We all remember where Brandi Chastain was when the United States won the World Cup in 1999. She was in the middle of the celebration, shirt in hand, sports bra exposed for an iconic visual after she scored the decisive penalty to beat China at the Rose Bowl. Sixteen years later, Chastain was in McMinville, Ore., in the company of 175 aspiring players in an Olympic Development Program.
“I’m the head coach of the 2000 age group for Region 4,” the now 47-year-old Chastain said. “I figured if I wasn’t going to be at the final the best place to be would be with other girls who for the first time in their lives they will have seen a World Cup champion. We were in a big auditorium with a big screen. I bought all the kids basic white, tee-shirts and they decorated their tee-shirts with their favorite players. It was a way to bond and to feel the emotion of the World Cup. It was pretty cool.”
Wednesday night, Chastain will be on hand at CenturyLink Field and plans to take a selfie to outdo Landon Donovan. It’s all part of her partnership with U.S. Soccer sponsor Liberty Mutual. Fans will be invited to take selfies wearing their white crowns and post them under the hashtag #wearthecrown.
As for the match, Brazil will represent the first quality opponent for the United States since capturing the World Cup in July. The first four victory tour Matches against Costa Rica and Haiti resulted in U.S. wins by an aggregate 28-2. The U.S. women are unbeaten in 100 straight home matches.
“This is really the beginning of the next cycle which is preparation for the Rio Olympics,” Chastain said. “This is a great chance for coach (Jill Ellis) to check out the players, see where they are, and start making plans for the future.”
To that end, Ellis called in seven fresh faces for the camp ahead of two matches against Brazil—Wednesday on ESPN2 at 10 p.m. EDT and Sunday afternoon in Orlando. It will also be time to transition out some old faces. Shannon Boxx will retire from the team after Wednesday’s match. Lauren Holiday and Lori Chalupny will take their final bows on Sunday.
“That is important to the players,” Chastain said adding that she does not believe the emotion of the moment will interfere with the team’s performance. “The camaraderie that they have, the togetherness that they have, they’re a family. Heather O’Rellly was talking (to me) about the national team. She has basically spent more than half her life with the national team. You want to leave those players with a good feeling. You want to show them how much you respect them.

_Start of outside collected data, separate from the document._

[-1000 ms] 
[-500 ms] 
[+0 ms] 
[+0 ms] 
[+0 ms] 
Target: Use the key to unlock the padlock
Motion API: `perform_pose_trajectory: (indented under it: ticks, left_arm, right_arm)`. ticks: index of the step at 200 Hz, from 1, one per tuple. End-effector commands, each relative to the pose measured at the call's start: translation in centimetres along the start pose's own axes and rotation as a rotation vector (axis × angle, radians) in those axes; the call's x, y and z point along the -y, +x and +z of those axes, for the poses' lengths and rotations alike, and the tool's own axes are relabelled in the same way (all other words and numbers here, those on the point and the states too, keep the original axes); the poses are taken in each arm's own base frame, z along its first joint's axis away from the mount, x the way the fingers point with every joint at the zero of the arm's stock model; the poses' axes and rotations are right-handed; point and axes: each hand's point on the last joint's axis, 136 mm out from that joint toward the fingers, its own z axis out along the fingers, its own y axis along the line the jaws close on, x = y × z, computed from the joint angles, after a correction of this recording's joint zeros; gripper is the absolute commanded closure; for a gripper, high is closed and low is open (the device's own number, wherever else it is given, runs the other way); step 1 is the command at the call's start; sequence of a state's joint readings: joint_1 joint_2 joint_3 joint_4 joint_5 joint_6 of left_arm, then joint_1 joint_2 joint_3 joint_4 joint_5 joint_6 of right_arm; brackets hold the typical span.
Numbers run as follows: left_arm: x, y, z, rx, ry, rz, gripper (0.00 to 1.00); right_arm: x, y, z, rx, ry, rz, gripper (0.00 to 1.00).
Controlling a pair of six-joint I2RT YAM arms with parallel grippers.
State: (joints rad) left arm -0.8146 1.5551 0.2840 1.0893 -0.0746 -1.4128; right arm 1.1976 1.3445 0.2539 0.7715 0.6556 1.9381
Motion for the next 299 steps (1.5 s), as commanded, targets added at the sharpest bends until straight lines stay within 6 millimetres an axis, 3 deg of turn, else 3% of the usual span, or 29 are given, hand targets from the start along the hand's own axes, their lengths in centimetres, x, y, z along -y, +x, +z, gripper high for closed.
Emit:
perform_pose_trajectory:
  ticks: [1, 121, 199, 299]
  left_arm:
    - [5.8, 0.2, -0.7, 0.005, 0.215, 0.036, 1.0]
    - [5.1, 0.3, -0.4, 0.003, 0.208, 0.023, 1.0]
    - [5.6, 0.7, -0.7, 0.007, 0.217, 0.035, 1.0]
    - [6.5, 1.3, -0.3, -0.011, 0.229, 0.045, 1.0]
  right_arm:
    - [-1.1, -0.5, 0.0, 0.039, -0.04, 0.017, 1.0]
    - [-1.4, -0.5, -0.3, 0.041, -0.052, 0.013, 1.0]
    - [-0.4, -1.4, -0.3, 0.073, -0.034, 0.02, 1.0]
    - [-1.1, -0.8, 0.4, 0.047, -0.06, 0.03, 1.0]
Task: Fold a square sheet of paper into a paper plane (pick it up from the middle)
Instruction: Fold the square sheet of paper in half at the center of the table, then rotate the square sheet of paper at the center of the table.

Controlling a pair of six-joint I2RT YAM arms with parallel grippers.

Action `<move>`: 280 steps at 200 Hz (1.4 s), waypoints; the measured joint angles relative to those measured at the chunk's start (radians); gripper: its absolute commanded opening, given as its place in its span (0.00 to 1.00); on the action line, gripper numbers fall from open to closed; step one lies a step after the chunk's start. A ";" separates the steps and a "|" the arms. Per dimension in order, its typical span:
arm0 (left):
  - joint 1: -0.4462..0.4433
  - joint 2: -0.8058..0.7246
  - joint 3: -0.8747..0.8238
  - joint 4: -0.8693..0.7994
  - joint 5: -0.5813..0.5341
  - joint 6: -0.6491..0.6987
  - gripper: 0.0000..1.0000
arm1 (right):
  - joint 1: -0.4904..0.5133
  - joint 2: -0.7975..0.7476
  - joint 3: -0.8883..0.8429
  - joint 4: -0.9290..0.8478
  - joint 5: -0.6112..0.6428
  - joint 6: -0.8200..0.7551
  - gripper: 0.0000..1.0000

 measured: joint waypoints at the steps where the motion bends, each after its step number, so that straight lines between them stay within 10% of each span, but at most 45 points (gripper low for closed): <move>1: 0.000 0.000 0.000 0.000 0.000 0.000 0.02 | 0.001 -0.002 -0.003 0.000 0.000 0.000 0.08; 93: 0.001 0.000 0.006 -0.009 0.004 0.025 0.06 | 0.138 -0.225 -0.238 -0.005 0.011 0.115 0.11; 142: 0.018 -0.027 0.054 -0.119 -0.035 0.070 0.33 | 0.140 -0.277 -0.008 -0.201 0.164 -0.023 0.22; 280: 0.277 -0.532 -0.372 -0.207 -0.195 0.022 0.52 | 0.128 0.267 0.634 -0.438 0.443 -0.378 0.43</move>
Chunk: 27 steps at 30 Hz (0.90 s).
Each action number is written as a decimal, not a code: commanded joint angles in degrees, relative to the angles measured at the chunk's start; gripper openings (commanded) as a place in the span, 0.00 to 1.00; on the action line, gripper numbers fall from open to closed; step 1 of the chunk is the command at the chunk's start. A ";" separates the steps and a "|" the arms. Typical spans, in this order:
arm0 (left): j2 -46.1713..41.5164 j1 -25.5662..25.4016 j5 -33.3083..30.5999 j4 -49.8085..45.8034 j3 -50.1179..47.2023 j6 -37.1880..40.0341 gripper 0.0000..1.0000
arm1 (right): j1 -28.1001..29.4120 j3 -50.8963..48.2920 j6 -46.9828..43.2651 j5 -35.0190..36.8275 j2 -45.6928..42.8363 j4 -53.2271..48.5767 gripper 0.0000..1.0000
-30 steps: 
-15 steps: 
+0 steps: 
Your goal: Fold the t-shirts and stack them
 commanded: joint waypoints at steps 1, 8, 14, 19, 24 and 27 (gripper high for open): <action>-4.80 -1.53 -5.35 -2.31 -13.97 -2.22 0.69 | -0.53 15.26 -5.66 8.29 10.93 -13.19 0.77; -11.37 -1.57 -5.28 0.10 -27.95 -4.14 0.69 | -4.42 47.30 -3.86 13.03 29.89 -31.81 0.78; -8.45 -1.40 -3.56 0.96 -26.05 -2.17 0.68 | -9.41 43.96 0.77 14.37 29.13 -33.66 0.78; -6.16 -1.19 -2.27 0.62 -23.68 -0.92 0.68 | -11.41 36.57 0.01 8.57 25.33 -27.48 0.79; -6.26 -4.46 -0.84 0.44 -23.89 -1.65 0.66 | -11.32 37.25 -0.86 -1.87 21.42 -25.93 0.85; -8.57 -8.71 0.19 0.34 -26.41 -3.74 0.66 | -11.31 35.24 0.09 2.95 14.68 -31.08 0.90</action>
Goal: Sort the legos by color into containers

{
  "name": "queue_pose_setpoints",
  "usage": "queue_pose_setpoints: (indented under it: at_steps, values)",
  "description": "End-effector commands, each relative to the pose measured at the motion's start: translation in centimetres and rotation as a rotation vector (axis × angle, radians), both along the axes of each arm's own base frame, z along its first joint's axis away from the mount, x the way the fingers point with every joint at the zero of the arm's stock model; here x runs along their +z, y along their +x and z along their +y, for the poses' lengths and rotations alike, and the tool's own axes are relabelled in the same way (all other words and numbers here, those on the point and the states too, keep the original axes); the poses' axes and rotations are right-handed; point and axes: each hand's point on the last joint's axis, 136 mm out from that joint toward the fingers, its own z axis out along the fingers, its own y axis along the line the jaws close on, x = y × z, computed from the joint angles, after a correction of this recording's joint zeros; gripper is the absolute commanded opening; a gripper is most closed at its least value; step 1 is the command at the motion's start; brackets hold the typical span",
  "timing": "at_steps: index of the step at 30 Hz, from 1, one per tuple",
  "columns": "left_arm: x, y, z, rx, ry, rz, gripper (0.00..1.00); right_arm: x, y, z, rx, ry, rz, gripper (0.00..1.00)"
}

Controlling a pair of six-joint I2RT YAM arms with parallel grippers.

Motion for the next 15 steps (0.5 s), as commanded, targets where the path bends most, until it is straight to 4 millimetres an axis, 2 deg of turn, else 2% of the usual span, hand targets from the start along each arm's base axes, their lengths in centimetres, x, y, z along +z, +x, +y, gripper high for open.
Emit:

If anything, other than wanting to win, going out the right way is really a top priority.”
Chastain said years down the road when the soccer fades into memories, many of the friendships will remain fresh. “I was sitting at the airport yesterday talking to Mia (Hamm) on the phone. We were not talking about the soccer that was played, but we’re now talking about the soccer we’re coaching with our kids. And we were laughing our heads off at how frustrating it is to be a very competitive person and having your kids picking the daisies or not watching the ball. So things change but you remain friends.”
As for Brazil, Samba Queens present a unique challenge to the United States because, as Chastain says, their style forces Ellis’ team out of its comfort zone defensively.
“The biggest issue Brazil presents is they’re just so comfortable with the ball,” Chastain said. “They love the ball. They want to do fancy things with the ball. That doesn’t always fall in line with what we’re really good at which is one-on-one defending. We’re not bad, don’t get me wrong. But we’re more of a team-oriented group. So can we deal with the speed, the pace, and the ability of a Marta while dealing wih that kind of all over the field as opposed to maybe one or two players.
“The continuity between the lines is important.”